**Work required**. Your task is to copy every line of the entries that contains "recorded".

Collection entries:
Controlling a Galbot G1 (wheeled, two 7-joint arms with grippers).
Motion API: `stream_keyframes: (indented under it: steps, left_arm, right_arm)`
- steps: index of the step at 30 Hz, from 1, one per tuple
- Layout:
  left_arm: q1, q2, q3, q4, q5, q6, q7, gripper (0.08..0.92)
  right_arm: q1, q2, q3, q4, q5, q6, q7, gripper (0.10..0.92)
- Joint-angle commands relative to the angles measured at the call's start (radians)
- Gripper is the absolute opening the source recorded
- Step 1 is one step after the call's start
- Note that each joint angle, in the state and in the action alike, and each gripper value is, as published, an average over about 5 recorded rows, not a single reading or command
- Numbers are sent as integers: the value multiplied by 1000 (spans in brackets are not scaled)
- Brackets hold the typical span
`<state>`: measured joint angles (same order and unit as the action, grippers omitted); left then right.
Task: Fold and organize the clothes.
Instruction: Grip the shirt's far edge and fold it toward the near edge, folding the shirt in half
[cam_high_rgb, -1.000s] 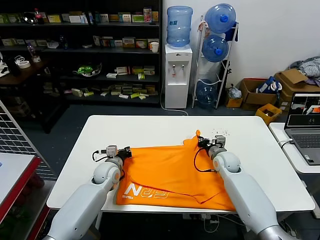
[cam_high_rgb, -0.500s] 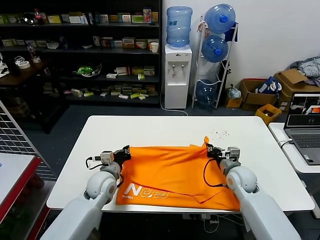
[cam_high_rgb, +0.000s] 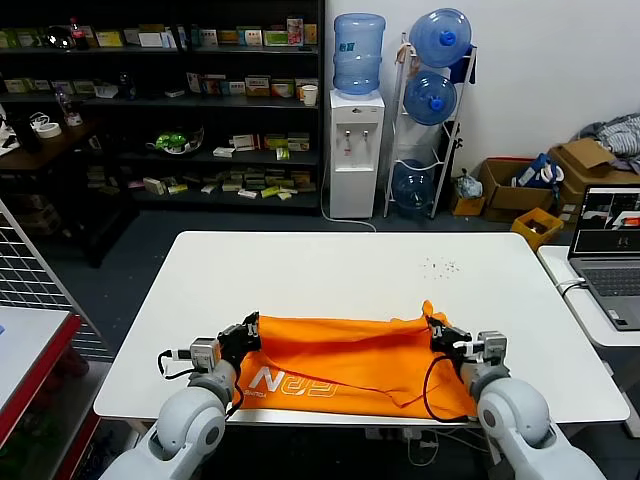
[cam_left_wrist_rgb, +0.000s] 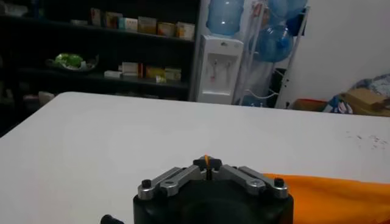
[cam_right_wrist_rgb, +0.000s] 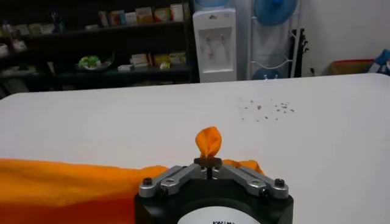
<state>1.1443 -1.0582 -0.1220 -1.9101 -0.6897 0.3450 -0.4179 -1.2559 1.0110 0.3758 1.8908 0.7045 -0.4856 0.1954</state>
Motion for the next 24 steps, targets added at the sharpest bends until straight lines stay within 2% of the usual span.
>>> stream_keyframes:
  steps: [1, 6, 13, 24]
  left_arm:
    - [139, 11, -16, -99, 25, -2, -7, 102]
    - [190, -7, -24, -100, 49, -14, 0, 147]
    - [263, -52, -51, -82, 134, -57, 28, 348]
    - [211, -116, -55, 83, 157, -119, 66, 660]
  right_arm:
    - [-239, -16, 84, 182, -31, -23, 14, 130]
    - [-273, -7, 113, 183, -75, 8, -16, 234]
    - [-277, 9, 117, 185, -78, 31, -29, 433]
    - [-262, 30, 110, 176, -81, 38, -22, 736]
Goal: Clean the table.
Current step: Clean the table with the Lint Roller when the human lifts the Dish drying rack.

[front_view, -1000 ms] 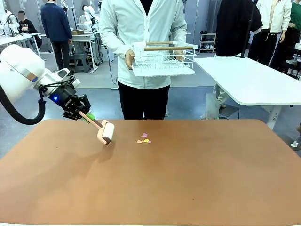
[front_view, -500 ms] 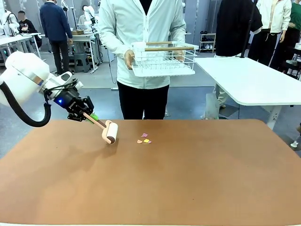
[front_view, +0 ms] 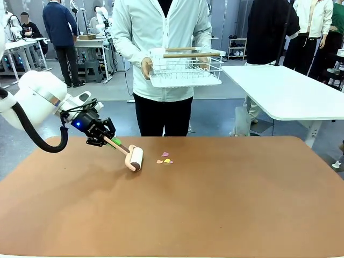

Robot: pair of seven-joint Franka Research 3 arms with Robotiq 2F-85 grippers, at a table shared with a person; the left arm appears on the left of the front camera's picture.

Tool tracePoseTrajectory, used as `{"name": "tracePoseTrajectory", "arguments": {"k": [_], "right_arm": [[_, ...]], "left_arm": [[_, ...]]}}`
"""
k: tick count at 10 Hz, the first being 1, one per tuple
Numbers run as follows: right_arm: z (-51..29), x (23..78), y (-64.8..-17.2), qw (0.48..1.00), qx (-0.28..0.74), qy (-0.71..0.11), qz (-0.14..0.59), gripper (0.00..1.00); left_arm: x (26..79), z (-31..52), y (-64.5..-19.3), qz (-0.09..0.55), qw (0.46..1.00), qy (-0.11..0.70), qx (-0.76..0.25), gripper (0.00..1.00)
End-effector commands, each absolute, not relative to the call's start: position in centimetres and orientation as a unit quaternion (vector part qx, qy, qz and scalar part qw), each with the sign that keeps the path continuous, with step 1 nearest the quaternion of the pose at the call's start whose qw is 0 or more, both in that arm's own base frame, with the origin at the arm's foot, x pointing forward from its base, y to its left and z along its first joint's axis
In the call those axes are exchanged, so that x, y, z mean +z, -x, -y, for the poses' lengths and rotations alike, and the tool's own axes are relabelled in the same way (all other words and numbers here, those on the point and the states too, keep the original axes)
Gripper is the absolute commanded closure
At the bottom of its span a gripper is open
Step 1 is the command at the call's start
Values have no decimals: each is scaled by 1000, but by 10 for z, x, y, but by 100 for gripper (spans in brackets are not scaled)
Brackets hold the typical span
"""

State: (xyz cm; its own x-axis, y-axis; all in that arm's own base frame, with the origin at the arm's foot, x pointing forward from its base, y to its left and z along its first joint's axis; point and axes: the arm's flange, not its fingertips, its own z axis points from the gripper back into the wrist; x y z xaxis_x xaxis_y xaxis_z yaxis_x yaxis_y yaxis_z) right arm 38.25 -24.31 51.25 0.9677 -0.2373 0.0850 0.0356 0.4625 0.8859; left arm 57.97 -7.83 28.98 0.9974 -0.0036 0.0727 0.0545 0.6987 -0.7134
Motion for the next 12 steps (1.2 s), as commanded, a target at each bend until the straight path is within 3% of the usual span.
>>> {"name": "tracePoseTrajectory", "arguments": {"k": [1,6,12], "right_arm": [[243,516,-382,848,-77,-513,103,0],[243,516,-382,848,-77,-513,103,0],[243,516,-382,848,-77,-513,103,0]], "left_arm": [[263,98,-575,59,925,375,-26,81],[227,161,-562,26,912,408,-38,81],[224,251,-563,-13,908,413,-74,81]]}}
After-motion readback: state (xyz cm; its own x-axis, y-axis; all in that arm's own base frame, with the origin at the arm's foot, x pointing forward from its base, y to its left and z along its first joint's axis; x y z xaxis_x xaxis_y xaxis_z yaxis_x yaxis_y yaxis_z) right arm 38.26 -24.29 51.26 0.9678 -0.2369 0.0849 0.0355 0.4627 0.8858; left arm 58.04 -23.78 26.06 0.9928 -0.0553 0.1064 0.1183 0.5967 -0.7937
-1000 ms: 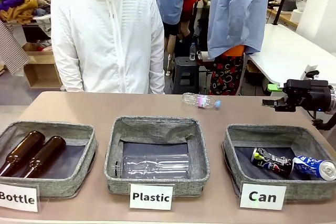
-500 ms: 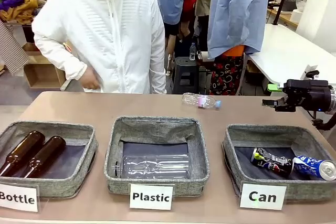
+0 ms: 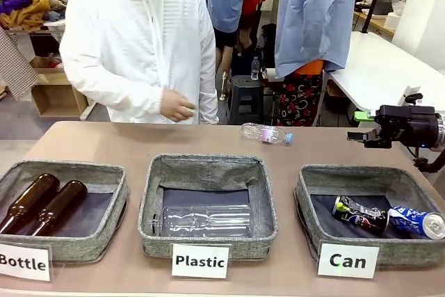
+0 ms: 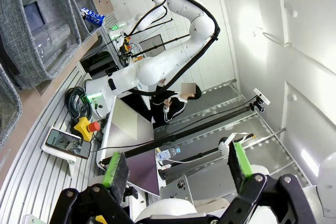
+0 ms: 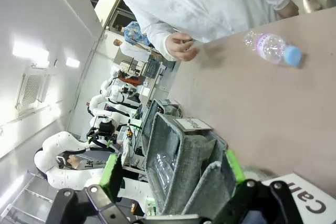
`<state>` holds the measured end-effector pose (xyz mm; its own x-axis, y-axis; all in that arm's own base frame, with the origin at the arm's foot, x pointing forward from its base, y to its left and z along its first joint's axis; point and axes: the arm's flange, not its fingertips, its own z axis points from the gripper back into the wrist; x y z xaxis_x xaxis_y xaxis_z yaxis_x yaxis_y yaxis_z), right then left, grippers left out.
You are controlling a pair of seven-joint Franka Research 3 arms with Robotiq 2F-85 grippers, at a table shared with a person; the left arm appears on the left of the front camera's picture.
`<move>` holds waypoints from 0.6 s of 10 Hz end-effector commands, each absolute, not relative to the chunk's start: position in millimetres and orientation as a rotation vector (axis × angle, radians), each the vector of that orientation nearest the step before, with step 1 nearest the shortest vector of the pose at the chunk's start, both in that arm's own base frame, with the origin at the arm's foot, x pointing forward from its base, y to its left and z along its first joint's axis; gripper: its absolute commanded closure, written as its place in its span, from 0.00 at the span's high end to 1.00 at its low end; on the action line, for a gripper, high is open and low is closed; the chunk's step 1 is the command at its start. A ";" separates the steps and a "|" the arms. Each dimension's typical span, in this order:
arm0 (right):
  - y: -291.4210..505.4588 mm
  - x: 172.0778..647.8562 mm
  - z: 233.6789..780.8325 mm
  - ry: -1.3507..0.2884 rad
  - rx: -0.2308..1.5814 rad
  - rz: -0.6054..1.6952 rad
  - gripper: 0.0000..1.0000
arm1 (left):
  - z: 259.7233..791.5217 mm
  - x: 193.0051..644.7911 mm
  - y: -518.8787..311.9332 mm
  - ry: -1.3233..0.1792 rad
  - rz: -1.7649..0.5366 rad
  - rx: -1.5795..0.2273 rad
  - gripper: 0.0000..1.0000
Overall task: Sort the can waste into the basket.
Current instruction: Pick up the can waste from the table and place it in the right Fabric basket.
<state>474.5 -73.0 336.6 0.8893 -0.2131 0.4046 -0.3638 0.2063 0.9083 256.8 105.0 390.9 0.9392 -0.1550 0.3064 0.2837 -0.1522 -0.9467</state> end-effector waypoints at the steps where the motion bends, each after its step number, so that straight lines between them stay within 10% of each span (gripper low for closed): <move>1: -71.1 475.2 339.0 -0.528 1.366 0.117 1.00 | 392.3 255.3 105.5 -0.115 -0.405 -1.691 1.00; 6: -71.1 475.2 339.0 -0.528 1.366 0.117 1.00 | 392.3 255.3 105.5 -0.115 -0.405 -1.691 1.00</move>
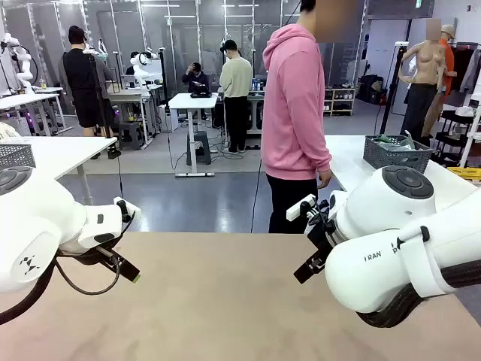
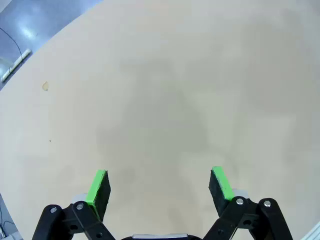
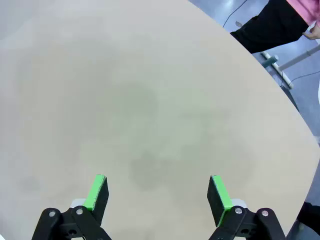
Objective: Fold the towels and place them in the basket.
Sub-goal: When a person lays out a Towel with hook on the table, fold it in half twice.
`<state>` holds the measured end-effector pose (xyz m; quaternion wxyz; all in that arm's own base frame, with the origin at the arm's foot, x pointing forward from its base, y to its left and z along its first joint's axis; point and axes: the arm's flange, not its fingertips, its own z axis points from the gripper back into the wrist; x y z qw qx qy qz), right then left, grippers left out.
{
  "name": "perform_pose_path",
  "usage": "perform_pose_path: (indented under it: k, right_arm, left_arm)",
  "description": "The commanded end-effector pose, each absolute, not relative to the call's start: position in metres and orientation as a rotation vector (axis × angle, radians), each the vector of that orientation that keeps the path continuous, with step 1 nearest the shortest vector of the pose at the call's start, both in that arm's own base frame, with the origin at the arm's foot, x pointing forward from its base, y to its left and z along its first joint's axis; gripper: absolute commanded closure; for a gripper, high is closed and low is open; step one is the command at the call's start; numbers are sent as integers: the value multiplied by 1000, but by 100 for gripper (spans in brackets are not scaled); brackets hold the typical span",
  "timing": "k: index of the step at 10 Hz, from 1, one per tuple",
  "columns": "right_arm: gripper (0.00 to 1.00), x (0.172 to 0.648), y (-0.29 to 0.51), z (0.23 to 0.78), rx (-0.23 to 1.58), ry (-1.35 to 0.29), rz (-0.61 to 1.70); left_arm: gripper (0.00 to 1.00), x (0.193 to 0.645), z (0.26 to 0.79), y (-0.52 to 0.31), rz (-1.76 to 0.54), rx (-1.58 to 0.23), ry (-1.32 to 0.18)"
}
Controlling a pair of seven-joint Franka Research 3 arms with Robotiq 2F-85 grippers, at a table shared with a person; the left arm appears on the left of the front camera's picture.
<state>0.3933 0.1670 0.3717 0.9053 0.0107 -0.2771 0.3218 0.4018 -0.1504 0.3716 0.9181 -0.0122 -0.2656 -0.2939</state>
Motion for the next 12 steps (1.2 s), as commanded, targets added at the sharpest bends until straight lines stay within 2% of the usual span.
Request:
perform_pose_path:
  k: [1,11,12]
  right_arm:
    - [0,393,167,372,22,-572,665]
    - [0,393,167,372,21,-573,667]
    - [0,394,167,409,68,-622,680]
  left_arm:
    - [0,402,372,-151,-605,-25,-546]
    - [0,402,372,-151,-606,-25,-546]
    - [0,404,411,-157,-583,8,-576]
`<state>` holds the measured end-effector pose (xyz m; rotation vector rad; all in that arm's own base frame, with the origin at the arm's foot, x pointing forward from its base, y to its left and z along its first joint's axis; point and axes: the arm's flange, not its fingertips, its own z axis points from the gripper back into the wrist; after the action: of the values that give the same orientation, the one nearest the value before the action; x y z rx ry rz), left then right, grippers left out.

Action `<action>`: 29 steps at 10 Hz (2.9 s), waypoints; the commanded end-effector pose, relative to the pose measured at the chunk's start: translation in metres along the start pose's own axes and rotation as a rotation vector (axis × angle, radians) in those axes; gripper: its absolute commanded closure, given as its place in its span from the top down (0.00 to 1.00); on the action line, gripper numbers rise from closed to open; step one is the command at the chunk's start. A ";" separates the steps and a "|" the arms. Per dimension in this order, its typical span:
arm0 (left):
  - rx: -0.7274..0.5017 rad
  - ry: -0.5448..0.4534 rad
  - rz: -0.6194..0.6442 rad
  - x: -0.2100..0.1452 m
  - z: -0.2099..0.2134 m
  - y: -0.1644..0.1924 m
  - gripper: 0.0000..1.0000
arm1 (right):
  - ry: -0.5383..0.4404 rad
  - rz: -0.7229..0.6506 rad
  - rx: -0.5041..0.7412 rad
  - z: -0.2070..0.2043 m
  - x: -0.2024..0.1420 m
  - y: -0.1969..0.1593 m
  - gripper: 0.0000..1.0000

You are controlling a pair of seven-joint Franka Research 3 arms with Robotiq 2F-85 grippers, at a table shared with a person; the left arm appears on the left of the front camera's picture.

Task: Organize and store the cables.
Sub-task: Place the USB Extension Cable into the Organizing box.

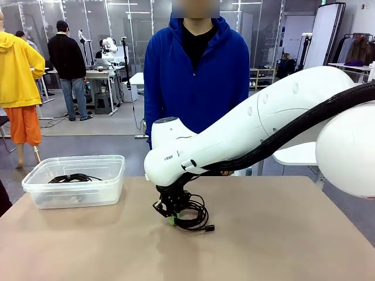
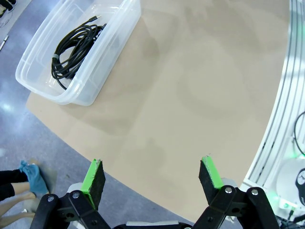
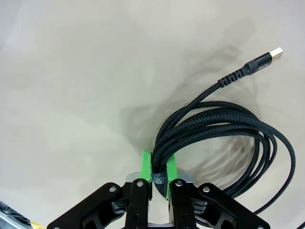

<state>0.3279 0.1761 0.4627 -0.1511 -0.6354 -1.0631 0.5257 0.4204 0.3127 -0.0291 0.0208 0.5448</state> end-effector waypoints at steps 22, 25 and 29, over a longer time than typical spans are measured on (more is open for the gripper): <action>-0.077 0.043 0.069 0.092 -0.007 -0.059 1.00 | -0.535 0.153 0.333 0.101 -0.376 -0.286 1.00; -0.148 0.192 0.081 0.135 -0.031 -0.082 1.00 | -0.597 0.063 0.336 0.094 -0.432 -0.314 1.00; -0.268 0.366 0.110 0.180 -0.088 -0.110 1.00 | -0.786 0.139 0.051 0.075 -0.494 -0.346 1.00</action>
<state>0.3296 -0.0444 0.4735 -0.2088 -0.1969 -1.0512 0.3372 -0.1523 0.4615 0.3024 -0.6306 0.6160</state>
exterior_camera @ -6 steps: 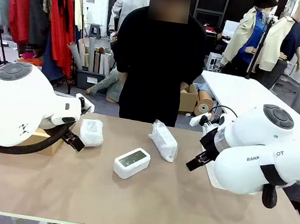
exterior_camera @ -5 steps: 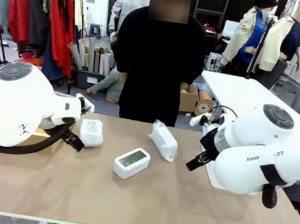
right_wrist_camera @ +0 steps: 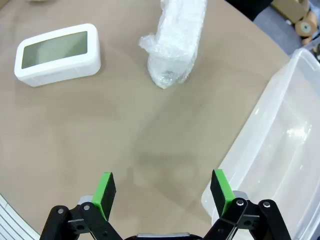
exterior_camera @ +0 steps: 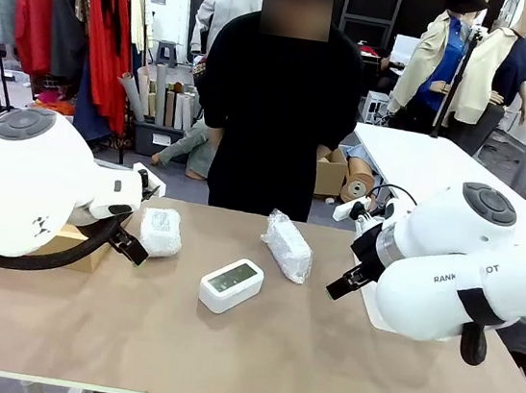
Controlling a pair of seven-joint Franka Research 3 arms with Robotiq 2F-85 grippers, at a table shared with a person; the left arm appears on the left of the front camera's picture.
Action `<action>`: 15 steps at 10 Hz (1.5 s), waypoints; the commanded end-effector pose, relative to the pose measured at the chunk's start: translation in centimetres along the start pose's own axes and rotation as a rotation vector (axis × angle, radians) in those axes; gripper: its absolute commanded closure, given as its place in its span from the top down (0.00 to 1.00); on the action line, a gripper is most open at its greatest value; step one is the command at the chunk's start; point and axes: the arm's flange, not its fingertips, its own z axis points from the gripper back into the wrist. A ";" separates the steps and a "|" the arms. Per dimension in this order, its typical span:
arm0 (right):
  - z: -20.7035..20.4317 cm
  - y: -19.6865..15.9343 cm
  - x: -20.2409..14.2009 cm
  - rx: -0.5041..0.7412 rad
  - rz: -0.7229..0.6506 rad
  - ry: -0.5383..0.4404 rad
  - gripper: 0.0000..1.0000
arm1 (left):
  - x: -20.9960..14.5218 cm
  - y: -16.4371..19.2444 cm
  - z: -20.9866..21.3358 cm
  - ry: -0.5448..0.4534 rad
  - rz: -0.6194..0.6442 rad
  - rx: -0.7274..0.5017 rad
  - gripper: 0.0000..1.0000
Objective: Separate and place wrapped and unwrapped clocks.
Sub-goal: Pick up the Digital clock indicated by the person.
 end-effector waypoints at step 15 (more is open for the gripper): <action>0.0 0.0 0.0 0.000 -0.001 0.000 1.00 | 0.0 0.0 0.0 0.000 0.000 0.000 1.00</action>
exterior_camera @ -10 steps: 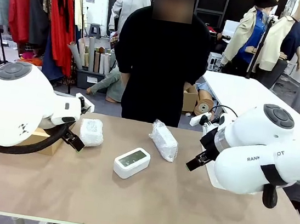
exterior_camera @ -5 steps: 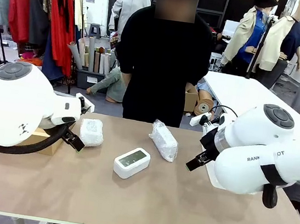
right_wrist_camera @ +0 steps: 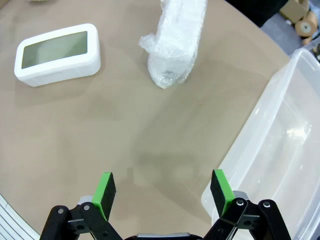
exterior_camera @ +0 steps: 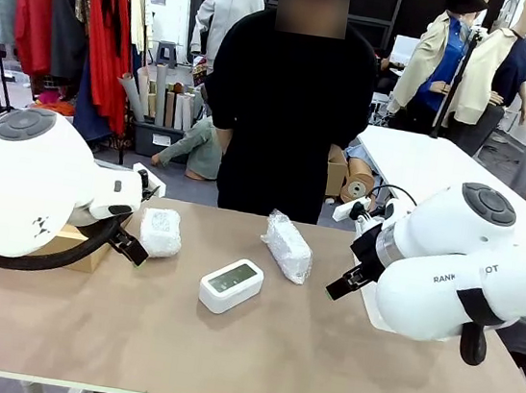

**Solved exercise**.
- Gripper is the absolute opening the source recorded
- Note that each joint angle, in the state and in the action alike, and each gripper value is, as published, an average over about 5 recorded rows, not a single reading or command

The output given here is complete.